When a user requests a web page in a web browser, the process typically looks like this:

(Image from easy engine’s request cycle)

  • Search, Social, or Direct Access: If a user types in a search phrase, and the browser bar also acts as a search bar, the web site of the default search engine is queried.
  • DNS Lookup: If the user types in an exact web address, or clicks a link from a social web site or search engine, a Domain Name Server lookup determines which computer should respond to the request.
    • Domain name servers can be overridden with a hosts file.
    • Some domain name servers can intercept, modify, and optimize content. For example, Cloudflare, which can add SSL, optimize HTML, optimize images, etc.
  • Connection & Headers: Browser negotiates either an insecure HTTP connection on default port 80, or a secure HTTPS connection on default port 443. Request headers and response headers are sent. These are viewable in the Web Inspector.
    • A web server doesn’t have to be running on default ports. For example, many development servers might load websites at localhost:8080 or any other arbitrary port.
  • Initial HTML & AJAX: If a browser request is the first request, HTML is most likely returned. This HTML usually contains references to hundreds of other files, which are requested and processed by the browser.
    • Initial HTML and AJAX requests, in our case, are typically handled by a Content Management System such as WordPress.
      • Each dynamic request spins up a new server side process. One page might involve hundreds of HTTP requests!
        • Content Management Systems, such as WordPress, will typically not only spin up a programming language process, but also a database instance for content. This might be MySQL, SQLite, MongoDB (NoSQL), or many others.
      • If WordPress is not in use, PHP might still be in use with another PHP-based CMS such as Laravel.
      • If PHP is not in use, the web server could be any number of server-side technologies, such as static assets (plain HTML or JavaScript), a NodeJS framework such as AdonisJS, or another language such as Ruby, Java, Python, or C# (Microsoft ASP.NET).
  • Static Assets: If the requested file is a static asset, such as CSS, JavaScript, or images, a PHP process is typically not spun up (though PHP can serve these things!) Instead, they are typically served directly by the web server (Apache, Nginx, a combination of these, or another server, such as Lighttpd or ASP.NET’s Kestrel server).
    • Serving static assets without PHP is faster than spinning up a PHP process — often by an order of magnitude.
    • Nginx is usually faster than Apache. For this reason, they are sometimes used together, with Nginx as a front-end proxy.
    • Static assets are sometimes offloaded to another server entirely — for example, a CDN such as Cloudflare CDN, Jetpack, or JSDelivr.
    • Each static asset, JavaScript, CSS, and images, require processing by the browser.
      • This processor utilization can be seen in the Web Inspector and browser metric tools such as Lighthouse. We have talked about it in detail in a dedicated course that deals with improving the website performance.
      • If CSS, JavaScript, or images are too large, users may experience a Flash of Unstyled Content (FOUC).
      • For this reason, Lazy Loading (Jetpack) might be implemented for images, critical CSS might be inlined into the HTML head, and CSS or JavaScript may be minified or combined to optimize transfer speed and processing time.
  • Once a web page is loaded, the user starts to interact with the page. From here, simple web pages might link to other pages, re-initiating the entire cycle. If JavaScript is in use, as with ReactJS, Decoupled WordPress (a website which uses a different framework or library as front-end to represent content and interacts with WordPress as content management system using its REST APIs), or plugins like Flying Pages, JavaScript might be used to update page content without reloading initial HTML.
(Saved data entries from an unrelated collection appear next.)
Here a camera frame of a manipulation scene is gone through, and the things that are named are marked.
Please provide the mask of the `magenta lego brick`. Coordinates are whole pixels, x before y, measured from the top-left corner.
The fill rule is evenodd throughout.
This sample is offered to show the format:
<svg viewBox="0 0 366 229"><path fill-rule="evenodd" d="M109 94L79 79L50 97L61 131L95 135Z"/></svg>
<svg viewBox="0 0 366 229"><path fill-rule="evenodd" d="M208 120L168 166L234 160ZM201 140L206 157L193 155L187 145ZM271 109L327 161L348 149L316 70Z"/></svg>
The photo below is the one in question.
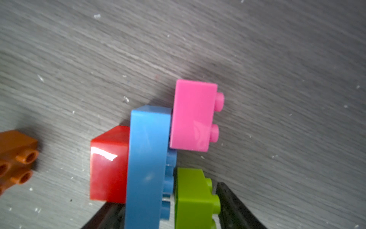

Caching: It’s important to note — caching may take effect at almost every step of the connection process. The browser has a cache. DNS may have a cache (Cloudflare), the CMS may have a cache, and there may be various application-level caches (WordPress wp_object_cache, WordPress Transients API, or plugins such as W3 Total Cache) or server-level caches, such as Redis, Varnish, or Nginx.

Understanding which processes are responsible for which portions of a web page load should enable you to interpret graphs such as the Waterfall Chart provided by sites like webpagetest.org or the Web Inspector.